::: Records shown :::

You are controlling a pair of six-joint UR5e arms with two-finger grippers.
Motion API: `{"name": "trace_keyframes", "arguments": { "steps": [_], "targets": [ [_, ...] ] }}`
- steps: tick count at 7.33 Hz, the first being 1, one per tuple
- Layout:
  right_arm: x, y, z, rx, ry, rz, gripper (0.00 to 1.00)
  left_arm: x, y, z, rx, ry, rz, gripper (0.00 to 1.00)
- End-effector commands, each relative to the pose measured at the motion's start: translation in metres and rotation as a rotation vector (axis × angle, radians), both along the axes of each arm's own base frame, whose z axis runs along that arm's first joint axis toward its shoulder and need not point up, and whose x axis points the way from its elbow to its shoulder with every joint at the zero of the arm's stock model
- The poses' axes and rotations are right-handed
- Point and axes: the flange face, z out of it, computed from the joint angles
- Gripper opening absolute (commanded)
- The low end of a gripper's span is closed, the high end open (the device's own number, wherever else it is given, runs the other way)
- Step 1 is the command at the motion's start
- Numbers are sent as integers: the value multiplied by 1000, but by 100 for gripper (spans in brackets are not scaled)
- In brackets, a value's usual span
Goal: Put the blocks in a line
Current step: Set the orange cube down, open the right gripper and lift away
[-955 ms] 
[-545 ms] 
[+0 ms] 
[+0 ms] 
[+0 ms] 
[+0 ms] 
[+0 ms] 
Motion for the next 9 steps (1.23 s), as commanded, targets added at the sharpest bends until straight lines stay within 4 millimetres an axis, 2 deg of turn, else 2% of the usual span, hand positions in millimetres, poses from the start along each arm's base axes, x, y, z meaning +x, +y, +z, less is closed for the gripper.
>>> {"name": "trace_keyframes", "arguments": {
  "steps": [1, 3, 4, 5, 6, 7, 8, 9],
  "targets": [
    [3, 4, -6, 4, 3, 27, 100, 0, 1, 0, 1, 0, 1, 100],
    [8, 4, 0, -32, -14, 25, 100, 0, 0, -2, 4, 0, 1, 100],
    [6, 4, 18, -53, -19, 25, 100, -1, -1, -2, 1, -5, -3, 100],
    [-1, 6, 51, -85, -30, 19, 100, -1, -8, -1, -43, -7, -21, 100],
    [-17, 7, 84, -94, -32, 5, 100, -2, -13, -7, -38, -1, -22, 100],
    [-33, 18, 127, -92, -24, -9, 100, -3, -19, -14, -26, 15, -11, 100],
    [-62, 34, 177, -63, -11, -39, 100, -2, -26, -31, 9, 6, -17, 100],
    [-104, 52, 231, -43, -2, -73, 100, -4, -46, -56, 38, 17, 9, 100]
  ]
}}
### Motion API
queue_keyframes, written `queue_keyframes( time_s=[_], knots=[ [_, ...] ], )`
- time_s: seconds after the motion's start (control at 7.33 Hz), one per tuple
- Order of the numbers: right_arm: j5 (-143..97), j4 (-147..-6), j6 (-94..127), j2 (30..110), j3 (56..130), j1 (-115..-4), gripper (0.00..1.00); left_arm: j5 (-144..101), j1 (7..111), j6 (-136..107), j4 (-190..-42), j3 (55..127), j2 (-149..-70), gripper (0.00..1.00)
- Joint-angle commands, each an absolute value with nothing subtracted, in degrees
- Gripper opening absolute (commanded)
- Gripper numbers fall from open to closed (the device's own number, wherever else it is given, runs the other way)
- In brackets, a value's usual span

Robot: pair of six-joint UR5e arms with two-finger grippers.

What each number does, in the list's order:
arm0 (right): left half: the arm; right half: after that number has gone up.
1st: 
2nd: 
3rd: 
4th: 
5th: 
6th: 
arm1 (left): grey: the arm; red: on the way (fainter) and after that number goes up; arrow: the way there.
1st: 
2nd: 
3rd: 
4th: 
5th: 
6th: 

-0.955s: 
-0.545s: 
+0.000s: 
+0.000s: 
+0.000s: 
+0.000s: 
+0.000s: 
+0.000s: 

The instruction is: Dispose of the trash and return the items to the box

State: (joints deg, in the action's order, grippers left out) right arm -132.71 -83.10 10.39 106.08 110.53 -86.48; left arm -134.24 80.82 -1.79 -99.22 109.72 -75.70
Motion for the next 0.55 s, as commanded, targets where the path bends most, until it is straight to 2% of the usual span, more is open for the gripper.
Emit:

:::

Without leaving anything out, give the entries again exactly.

You are controlling a pair of six-joint UR5e arms with two-finger grippers.
Motion API: `{"name": "trace_keyframes", "arguments": { "steps": [_], "targets": [ [_, ...] ] }}`
- steps: tick count at 7.33 Hz, the first being 1, one per tuple
- Layout:
  right_arm: x, y, z, rx, ry, rz, gripper (0.00 to 1.00)
  left_arm: x, y, z, rx, ry, rz, gripper (0.00 to 1.00)
- End-effector commands, each relative to the pose measured at the motion's start: translation in metres and rotation as a rotation vector (axis × angle, radians), both along the axes of each arm's own base frame, whose z axis runs along that arm's first joint axis toward its shoulder and need not point up, and whose x axis points the way from its elbow to its shoulder with every joint at the zero of the arm's stock model
- The poses' axes and rotations are right-handed
- Point and axes: the flange face, z out of it, computed from the joint angles
- Gripper opening absolute (commanded)
- The low end of a gripper's span is closed, the high end open (the device's own number, wherever else it is given, runs the other way)
- Step 1 is the command at the motion's start
- Numbers are sent as integers: the value multiplied by 1000, but by 100 for gripper (spans in brackets are not scaled)
- In brackets, a value's usual span
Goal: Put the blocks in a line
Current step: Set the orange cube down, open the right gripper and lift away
[-955 ms] 
[-545 ms] 
[+0 ms] 
[+0 ms] 
[+0 ms] 
[+0 ms] 
[+0 ms] 
Motion for the next 9 steps (1.23 s), as commanded, targets added at the sharpest bends until straight lines stay within 4 millimetres an axis, 2 deg of turn, else 2% of the usual span, hand positions in millimetres, poses from the start along each arm's base axes, x, y, z meaning +x, +y, +z, less is closed for the gripper.
>>> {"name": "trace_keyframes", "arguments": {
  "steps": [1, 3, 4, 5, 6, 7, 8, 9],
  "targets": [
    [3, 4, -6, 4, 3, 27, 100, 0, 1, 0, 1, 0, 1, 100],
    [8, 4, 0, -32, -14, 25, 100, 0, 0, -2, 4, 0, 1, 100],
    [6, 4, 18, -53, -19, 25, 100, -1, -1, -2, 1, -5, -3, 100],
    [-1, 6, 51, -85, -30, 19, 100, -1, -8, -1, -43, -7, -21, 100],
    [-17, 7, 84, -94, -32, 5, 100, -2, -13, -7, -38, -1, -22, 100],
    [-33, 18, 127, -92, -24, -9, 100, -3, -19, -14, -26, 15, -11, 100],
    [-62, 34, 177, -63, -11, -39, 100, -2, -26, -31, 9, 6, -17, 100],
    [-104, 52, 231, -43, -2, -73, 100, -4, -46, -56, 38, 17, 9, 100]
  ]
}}
### Motion API
queue_keyframes, written `queue_keyframes( time_s=[_], knots=[ [_, ...] ], )`
- time_s: seconds after the motion's start (control at 7.33 Hz), one per tuple
- Order of the numbers: right_arm: j5 (-143..97), j4 (-147..-6), j6 (-94..127), j2 (30..110), j3 (56..130), j1 (-115..-4), gripper (0.00..1.00); left_arm: j5 (-144..101), j1 (7..111), j6 (-136..107), j4 (-190..-42), j3 (55..127), j2 (-149..-70), gripper (0.00..1.00)
- Joint-angle commands, each an absolute value with nothing subtracted, in degrees
- Gripper opening absolute (commanded)
- Gripper numbers fall from open to closed (the device's own number, wherever else it is given, runs the other way)
- In brackets, a value's usual span

Robot: pair of six-joint UR5e arms with two-finger grippers.

What each number does, in the list's order:
arm0 (right): left half: the arm; right half: after that number has gone up.
1st: 
2nd: 
3rd: 
4th: 
5th: 
6th: 
arm1 (left): grey: the arm; red: on the way (fainter) and after that number goes up; arrow: the way there.
1st: 
2nd: 
3rd: 
4th: 
5th: 
6th: 

-0.955s: 
-0.545s: 
+0.000s: 
+0.000s: 
+0.000s: 
+0.000s: 
+0.000s: 
+0.000s: 

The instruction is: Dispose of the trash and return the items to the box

State: (joints deg, in the action's order, grippers left out) right arm -132.71 -83.10 10.39 106.08 110.53 -86.48; left arm -134.24 80.82 -1.79 -99.22 109.72 -75.70
Motion for the next 0.55 s, as commanded, targets where the path bends most, until it is straight to 2% of the usual span, more is open for the gripper.
Emit:

No additional output is expected for this exercise.